== TASK DATA ==

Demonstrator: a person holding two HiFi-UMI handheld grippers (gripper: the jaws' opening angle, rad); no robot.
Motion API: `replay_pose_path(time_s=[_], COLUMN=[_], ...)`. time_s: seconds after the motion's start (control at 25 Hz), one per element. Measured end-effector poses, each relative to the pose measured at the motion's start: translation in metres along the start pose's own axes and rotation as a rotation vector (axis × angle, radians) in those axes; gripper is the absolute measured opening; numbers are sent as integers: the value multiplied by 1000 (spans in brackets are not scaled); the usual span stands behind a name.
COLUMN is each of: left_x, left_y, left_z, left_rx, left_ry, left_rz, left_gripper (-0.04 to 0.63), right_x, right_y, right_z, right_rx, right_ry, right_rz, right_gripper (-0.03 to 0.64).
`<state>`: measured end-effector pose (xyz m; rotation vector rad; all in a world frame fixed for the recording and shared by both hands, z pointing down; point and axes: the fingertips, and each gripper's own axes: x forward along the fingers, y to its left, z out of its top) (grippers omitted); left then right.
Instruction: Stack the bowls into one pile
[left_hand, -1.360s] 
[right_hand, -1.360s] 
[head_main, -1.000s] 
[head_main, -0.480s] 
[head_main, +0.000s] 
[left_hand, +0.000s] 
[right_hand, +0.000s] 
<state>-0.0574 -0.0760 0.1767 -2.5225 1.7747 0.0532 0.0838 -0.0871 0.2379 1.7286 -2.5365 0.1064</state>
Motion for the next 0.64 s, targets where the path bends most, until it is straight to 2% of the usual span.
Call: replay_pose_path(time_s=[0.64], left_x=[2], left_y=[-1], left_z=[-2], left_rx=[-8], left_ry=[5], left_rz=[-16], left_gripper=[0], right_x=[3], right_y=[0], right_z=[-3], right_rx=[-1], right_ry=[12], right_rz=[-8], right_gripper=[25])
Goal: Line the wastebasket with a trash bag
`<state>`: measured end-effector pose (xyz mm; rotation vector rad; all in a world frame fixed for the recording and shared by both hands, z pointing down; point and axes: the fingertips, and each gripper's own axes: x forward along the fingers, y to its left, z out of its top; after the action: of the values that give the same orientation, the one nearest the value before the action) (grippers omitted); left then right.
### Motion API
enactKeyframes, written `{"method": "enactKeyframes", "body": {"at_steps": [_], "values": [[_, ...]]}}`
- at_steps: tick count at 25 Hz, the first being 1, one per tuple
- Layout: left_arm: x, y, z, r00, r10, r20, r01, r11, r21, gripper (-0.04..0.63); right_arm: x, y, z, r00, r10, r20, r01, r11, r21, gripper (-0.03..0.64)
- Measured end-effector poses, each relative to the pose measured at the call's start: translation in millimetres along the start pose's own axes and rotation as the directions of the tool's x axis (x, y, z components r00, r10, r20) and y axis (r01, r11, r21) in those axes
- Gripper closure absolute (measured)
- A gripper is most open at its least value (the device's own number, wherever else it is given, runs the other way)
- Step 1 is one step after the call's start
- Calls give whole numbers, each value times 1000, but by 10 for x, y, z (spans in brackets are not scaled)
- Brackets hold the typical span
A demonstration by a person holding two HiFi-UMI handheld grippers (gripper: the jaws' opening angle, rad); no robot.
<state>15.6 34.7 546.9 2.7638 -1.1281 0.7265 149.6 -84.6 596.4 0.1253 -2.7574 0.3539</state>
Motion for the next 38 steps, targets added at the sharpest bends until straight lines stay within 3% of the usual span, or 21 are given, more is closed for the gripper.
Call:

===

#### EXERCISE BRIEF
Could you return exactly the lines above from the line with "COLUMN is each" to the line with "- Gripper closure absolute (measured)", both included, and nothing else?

#### YOUR SOLUTION
COLUMN is each of: left_x, left_y, left_z, left_rx, left_ry, left_rz, left_gripper (-0.04 to 0.63), right_x, right_y, right_z, right_rx, right_ry, right_rz, right_gripper (-0.03 to 0.64).
`<state>`: measured end-effector pose (xyz m; rotation vector rad; all in a world frame fixed for the recording and shared by both hands, z pointing down; point and axes: the fingertips, and each gripper's own axes: x forward along the fingers, y to its left, z out of its top) (grippers omitted); left then right.
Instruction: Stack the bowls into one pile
[left_hand, -1.360s] 
[right_hand, -1.360s] 
[head_main, -1.000s] 
[head_main, -0.480s] 
[head_main, +0.000s] 
[left_hand, +0.000s] 
[right_hand, +0.000s] 
<state>-0.0574 -0.0760 0.1767 -2.5225 1.7747 0.0532 0.0838 -0.0871 0.2379 1.7286 -2.5365 0.1064</state>
Motion for the next 0.64 s, targets where the path bends most, until it is straight to 2% of the usual span.
Call: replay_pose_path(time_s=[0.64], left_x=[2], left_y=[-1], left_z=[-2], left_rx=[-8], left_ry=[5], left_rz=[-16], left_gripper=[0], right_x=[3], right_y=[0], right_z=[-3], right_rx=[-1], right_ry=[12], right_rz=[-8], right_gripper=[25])
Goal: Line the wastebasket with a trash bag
`<state>`: measured end-effector pose (xyz mm; rotation vector rad; all in a world frame fixed for the recording and shared by both hands, z pointing down; point and axes: the fingertips, and each gripper's own axes: x forward along the fingers, y to its left, z out of its top; after the action: of the values that give the same orientation, the one nearest the value before the action) (grippers omitted); left then right.
### Motion API
enactKeyframes, written `{"method": "enactKeyframes", "body": {"at_steps": [_], "values": [[_, ...]]}}`
- at_steps: tick count at 25 Hz, the first being 1, one per tuple
- Layout: left_arm: x, y, z, r00, r10, r20, r01, r11, r21, gripper (-0.04..0.63); right_arm: x, y, z, r00, r10, r20, r01, r11, r21, gripper (-0.03..0.64)
- Measured end-effector poses, each relative to the pose measured at the call's start: translation in millimetres along the start pose's own axes and rotation as the directions of the tool's x axis (x, y, z components r00, r10, r20) and y axis (r01, r11, r21) in those axes
- Gripper closure absolute (measured)

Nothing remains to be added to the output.